兼好法師や鴨長明がブログを書いたら。

 今日から、数回にわたって、ブログを書くことが、特にシニアが、ブログを書くことが、社会貢献になり、シチズンとしての役割を果たすことができるか、という話です。
 年金をもらっているなら、少しは、それに見合う仕事をしてみたらどうか、という話でもあります。
名もない自分が、ブログを書いたところで、読む人もいないだろうし、世の中、なんにも変わらないだろうと、思う人も多いでしょう。
 それに対しては、まず、先の post
「名も無い人」など、無い。人はみな「有名」。
「名もない人」は、いない。ツイターすれば、ね。
を、すでに読んだ人は、もう一度、まだの人は、是非一度読んでください。

 「名もない人」 が書いても、という時に、私がいつも思い浮かべる、あるオペラの場面があります。
それは、ロシアのムソルグスキーのオペラ 《ボリス・ゴドゥノフ》の、原典版では、第2部第1場、改訂版では、プロローグに続く、第1幕第1場の 「モスクワクレムリンチュードフ修道院の僧坊」 において、この修道院の 「名もない僧」 ピーメンが、密かに 「年代記」 を書いている場面です。
次のように歌い始めます。

もう1つ物語を書き上げれば
私の年代記は完成する。
罪深い私に神が授けた
仕事がこれで成就する

(書き始める)
(再び手を休めて)
主が、この私を長い歳月の
承認にされたのは理由があった。
いつしか、勤勉な修道僧が
私が心血を注いだこの名もない
仕事
を見いだすことだろう。


 この続きは、このサイトにあります。

 ここで、ピーメンが、年代記に密かに書いているのは、前の場面でロシア皇帝に戴冠したボリス・ゴドゥノフの、前の皇帝の王子を暗殺したという秘密です。
 ピーメンは、いつの日か、誰かがこの年代記の記述を見つけて真相を知るだろうと、いつの日のことがわからないが、これを記しておくのが、神が自分に授けた仕事だ、と言っているのです。
 
 なぜ、私がこの場面をよく思い出すか、というと、
読む人も少ないブログでも、書いておけば、ブログは cloud の彼方に保存されているから、いつかは、読む人が出てきて、あるいは増えてきて、こんないいことを書いている人がいるか、と感心する人がでてくるのではないか、と思うからです。
 だから、みなさんもピーメンに習って、いつか読まれる日が来ることを信じて、書きたいことがあったら、この世に生きた証として、書き残しておいたらどうでしょうか、と言いたいのです。
 
 このピーメン、兼好法師や鴨長明と共通点があるような気がします。
世を隠れて住みながら、この世に言い残しておくことを、書き留めておく、ということです。
 ちょっと、話が飛び過ぎていますか?
 
 でもね。これ私の正直な気持で、なぜか、ブログを書いている時に、ピーメン、兼好法師、鴨長明を思うのですね。
 自分が、この世に言い残しておきたいことを書くのですから、ちゃんと本名を名乗っておかなければなりません。写真が必要ならば、ちゃんと自分の顔写真を載せておくべきです。
 彼らの時代には、言い残しておきたいことは、紙に書いて、基本的に一部しか残しておくことができませんでした。
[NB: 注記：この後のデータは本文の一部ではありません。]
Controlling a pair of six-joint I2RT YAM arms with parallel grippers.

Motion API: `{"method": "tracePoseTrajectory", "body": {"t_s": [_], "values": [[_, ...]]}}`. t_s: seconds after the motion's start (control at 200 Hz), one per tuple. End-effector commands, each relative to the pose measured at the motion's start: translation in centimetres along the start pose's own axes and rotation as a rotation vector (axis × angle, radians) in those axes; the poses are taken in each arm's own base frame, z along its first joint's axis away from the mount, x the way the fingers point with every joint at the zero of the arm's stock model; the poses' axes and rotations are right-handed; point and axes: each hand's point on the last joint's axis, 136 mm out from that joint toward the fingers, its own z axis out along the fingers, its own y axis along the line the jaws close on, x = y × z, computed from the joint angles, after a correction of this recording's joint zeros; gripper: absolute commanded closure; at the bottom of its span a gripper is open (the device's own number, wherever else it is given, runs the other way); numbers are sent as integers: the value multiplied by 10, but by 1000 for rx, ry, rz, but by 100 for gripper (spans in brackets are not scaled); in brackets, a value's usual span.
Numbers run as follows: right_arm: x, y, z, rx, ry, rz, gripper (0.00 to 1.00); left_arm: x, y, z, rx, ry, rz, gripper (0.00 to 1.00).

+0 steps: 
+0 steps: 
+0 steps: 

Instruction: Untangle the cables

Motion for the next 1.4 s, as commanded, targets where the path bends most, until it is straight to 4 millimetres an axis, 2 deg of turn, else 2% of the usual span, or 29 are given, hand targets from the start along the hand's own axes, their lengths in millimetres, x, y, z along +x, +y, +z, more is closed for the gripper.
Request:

 徒然草や方丈記は後世の人が、出版してくれたもので、彼らが出版したものではありません。
 ブログは、ネット上にすぐ publish できます。まとめ書きをしなくても、書いた分だけ、毎日でも publish できます。
 このネット時代、名も知られていない、多くのピーメンや兼好法師や鴨長明が、それぞれが、日々思うことを、それぞれの徒然草や方丈記に書き残すと、どうなる、と思いますか。
 その気になれば、お金を書けずにできるわけです。出版社に出してもらわなくても。
 そういうことが、はたして社会貢献なのか。シチズンとしての義務を果たすことなのか。
難しい話になってきました。
 とりあえず、今日はこの辺で。